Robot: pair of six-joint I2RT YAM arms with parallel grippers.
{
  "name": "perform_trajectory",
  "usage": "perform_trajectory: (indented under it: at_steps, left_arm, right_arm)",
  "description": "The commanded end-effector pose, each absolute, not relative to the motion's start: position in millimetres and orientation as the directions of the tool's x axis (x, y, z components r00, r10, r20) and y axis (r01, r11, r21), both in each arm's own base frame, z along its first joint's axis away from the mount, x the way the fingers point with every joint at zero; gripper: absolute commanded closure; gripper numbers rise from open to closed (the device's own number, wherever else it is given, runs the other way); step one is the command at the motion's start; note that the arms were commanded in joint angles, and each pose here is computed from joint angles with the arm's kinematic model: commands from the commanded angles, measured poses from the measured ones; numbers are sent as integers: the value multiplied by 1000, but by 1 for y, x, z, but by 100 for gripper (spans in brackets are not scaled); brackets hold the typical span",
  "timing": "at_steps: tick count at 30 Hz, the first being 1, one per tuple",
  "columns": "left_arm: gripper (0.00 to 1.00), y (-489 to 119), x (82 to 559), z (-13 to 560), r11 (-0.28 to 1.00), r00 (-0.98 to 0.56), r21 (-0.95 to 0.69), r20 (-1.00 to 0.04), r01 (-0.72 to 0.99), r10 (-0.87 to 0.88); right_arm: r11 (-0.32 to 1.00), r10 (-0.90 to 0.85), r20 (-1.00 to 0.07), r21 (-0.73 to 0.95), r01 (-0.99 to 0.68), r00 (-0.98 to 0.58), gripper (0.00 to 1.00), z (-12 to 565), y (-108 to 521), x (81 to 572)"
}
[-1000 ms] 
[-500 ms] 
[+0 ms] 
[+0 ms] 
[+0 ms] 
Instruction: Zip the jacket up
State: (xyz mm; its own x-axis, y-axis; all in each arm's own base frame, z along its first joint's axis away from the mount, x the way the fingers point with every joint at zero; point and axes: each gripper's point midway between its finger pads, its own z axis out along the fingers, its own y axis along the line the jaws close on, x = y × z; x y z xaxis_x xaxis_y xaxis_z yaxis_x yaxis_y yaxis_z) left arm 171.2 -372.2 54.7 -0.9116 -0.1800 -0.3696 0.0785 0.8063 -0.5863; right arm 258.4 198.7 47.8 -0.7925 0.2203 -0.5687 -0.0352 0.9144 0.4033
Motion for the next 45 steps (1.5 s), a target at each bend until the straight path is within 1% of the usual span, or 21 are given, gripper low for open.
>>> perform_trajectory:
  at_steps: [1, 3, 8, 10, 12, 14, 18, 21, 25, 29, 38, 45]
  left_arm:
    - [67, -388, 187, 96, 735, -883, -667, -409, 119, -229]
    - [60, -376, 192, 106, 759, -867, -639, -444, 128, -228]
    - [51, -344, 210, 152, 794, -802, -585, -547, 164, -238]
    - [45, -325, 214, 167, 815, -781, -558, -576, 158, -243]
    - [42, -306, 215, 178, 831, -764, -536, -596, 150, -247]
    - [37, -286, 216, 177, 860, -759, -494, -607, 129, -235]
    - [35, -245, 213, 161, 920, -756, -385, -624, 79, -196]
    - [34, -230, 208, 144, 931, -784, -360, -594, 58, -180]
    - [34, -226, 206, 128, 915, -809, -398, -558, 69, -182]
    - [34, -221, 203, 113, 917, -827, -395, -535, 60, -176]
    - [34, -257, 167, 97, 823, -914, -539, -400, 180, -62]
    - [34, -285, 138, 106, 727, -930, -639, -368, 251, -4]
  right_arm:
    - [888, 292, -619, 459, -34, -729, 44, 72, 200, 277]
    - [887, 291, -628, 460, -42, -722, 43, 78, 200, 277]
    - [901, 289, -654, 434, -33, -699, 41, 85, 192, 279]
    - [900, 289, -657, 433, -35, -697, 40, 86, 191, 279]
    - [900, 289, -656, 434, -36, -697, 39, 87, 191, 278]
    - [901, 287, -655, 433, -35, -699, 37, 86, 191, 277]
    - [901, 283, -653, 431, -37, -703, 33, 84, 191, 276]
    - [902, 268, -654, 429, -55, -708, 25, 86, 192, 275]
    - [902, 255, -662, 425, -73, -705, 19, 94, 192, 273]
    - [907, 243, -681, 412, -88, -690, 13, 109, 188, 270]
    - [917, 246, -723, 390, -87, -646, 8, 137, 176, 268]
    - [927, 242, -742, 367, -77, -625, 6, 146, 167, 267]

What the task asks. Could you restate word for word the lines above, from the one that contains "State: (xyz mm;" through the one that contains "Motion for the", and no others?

Response.
State: (xyz mm; its own x-axis, y-axis; all in each arm's own base frame, z along its first joint's axis away from the mount, x the way the fingers point with every joint at zero; point and axes: each gripper's point midway between its finger pads, its own z axis out along the fingers, its own y axis along the line the jaws close on, x = y × z; x y z xaxis_x xaxis_y xaxis_z yaxis_x yaxis_y yaxis_z) left arm 171.2 -372.2 54.7 -0.9116 -0.1800 -0.3696 0.0785 0.8063 -0.5863; right arm 258.4 198.7 47.8 -0.7925 0.2203 -0.5687 -0.0352 0.9144 0.4033
Motion for the next 45 steps (1.5 s), a target at each bend until the straight path is within 1% of the usual span, or 21 are given, gripper low for open.

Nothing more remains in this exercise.